About 3.5 billion years ago, when I first learned programming, I was taught never to mix float and integer variables in the same calculation. I was taught to re-cast the variables so they were all the same type before completing a “mixed” expression, since integers and floats are represented differently in the CPU.
Recently I noticed a student had rampantly mixed integers and floats throughout his program, and yet his robot seemed to work fine - um, well, most of the time. I then was told that C languages usually provide automatic “up-conversion” in mixed type arithmetic expressions, so an expression using both floats and integers will get the integers converted to floats.

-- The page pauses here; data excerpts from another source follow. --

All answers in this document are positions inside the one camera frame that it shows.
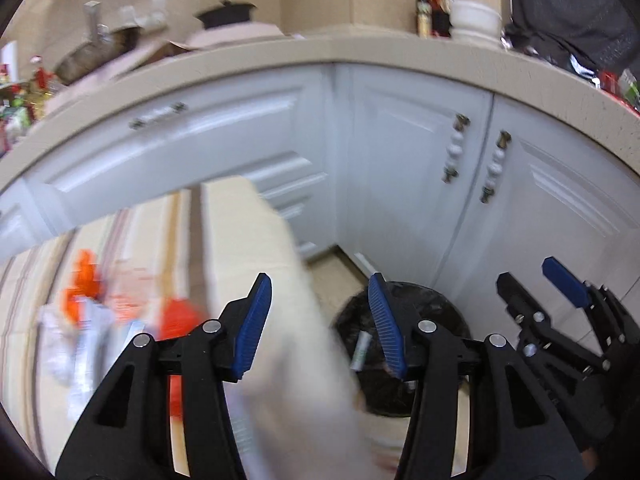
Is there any ceramic drawer handle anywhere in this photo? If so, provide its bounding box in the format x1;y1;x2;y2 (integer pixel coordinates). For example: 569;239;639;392
129;102;189;131

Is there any striped tablecloth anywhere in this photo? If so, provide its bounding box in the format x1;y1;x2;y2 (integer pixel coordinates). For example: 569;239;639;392
0;175;406;480

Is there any beige stone countertop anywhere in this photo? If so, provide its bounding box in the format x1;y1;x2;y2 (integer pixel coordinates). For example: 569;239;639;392
0;34;640;196

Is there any black pot lid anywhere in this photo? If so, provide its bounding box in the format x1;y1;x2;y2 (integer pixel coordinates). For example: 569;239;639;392
196;0;257;29

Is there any white cabinet drawer front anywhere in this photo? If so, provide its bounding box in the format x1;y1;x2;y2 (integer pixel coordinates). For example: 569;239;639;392
25;67;337;241

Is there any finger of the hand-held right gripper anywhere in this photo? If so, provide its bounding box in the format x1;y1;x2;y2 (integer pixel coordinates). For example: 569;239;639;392
496;272;611;376
542;256;636;346

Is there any dark cloth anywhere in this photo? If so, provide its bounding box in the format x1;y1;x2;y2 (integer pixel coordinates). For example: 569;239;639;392
502;0;640;75

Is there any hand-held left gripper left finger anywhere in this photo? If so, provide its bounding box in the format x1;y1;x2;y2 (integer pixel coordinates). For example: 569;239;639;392
55;273;273;480

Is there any white ceramic pot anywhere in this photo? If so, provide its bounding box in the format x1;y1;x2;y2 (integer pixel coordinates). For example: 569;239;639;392
450;0;503;44

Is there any white cabinet door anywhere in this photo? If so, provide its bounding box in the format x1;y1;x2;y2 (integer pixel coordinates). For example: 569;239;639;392
435;95;640;356
349;65;495;288

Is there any metal wok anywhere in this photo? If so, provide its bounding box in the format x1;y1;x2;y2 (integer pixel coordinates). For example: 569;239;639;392
52;27;142;86

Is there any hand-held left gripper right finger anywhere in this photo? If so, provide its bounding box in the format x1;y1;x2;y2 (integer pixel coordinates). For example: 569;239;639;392
367;273;588;480

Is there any white plastic wrapper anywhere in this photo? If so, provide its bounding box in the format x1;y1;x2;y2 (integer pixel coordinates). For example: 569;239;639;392
37;302;76;387

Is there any pile of colourful packets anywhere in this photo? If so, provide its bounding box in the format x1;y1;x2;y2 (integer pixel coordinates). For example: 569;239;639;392
0;50;57;157

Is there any black trash bin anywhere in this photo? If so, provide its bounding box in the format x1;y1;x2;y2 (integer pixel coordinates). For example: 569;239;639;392
334;282;473;418

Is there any white lower cabinet front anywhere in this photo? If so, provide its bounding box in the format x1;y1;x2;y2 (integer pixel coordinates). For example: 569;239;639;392
240;152;337;262

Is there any pink board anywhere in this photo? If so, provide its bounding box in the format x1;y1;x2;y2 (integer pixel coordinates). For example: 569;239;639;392
187;22;294;52

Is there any white wall hook rack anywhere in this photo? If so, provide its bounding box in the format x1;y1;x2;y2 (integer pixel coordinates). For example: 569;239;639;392
117;0;169;29

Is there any ceramic door handle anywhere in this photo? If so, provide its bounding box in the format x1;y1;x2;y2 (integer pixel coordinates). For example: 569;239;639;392
479;130;514;205
442;114;471;184

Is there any white toothpaste tube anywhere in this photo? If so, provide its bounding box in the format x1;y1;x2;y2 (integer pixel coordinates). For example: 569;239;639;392
350;332;374;374

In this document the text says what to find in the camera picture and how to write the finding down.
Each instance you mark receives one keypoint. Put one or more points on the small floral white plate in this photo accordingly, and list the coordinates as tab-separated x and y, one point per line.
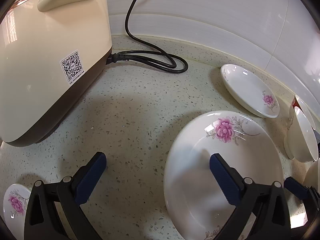
247	87
15	202

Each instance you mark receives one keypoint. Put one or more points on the cream electric rice cooker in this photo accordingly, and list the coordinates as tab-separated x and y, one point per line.
50	55

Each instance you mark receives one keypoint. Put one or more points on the large floral white plate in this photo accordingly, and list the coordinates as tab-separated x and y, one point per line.
190	192

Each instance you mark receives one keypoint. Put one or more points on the white bowl with red band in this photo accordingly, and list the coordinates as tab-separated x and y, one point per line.
303	104

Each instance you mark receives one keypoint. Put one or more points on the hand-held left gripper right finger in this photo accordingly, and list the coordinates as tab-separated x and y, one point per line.
222	175

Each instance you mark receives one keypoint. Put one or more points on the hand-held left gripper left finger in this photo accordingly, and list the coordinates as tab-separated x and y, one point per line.
92	172

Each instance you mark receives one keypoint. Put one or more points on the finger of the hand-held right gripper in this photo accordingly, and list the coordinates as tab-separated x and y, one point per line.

But then I noticed the student had some while conditions that looked like **measurement != 0 ** in which measurement had been declared as a float. I was surprised that his code ever broke out of the while loop since the float was being compared to an integer 0 and I was guessing that a perfect match would be necessary to break the loop.
Anyway, I’m just wondering what RobotC does with floats and integers. Is it just super-forgiving in cases like this? or is an integer zero actually converted to something like 0.000 when compared to a float? and, if so, to how many decimal places, etc. ?
C languages do provide automatic up conversion when needed. This can be used to do simple casting. The expression
5/2 computes to 2
1.0*5/2 computes to the float 2.5.
The comparisons act in the same way. The int is casted to a float. Floats are inherently less precise than an int so a comparison between an int and a float can result in a true return value. It is just a hell of a lot more likely if the float you are comparing is relatively close to the int. And what is considered relatively close changes based off of the size of the int. Float/ int comparisons don’t always fail or no one would fall into the trap. The thing that makes it need to be drilled into people’s heads is that it isn’t consistent from a human perspective.
That’s still true in C, just not to the same degree it was in Fortran, where your teacher or teachers likely learned the rule.
In Fortran instead of testing for zero, it used to be common practice to test that the absolute value of the variable was less than some small quantity near zero. That’s not typically done in C for a couple of reasons.
RobotC probably has some caveats of its own, however, C uses coercion to implicity convert from one type to the next. That’s why things usually work. Until they don’t.
I see lots of code posted in the forum here that relies on coercion (implicit type conversion) to work. Often, it’s clear the author didn’t know he/she was relying on a language feature they probably don’t understand in order for their code to work. Occasionally, there’s evidence the original author did understand coercion, but then the code is blindly copied without any thought to why it’s being done a particular way.
I’ll cite some examples later, gotta pick up a VEX team and head to a practice/lab session.
One important tip: Coercing or casting a float into an int does not cause the value to be rounded. It is truncated instead. That’s a big difference, and some code won’t work as expected because of it.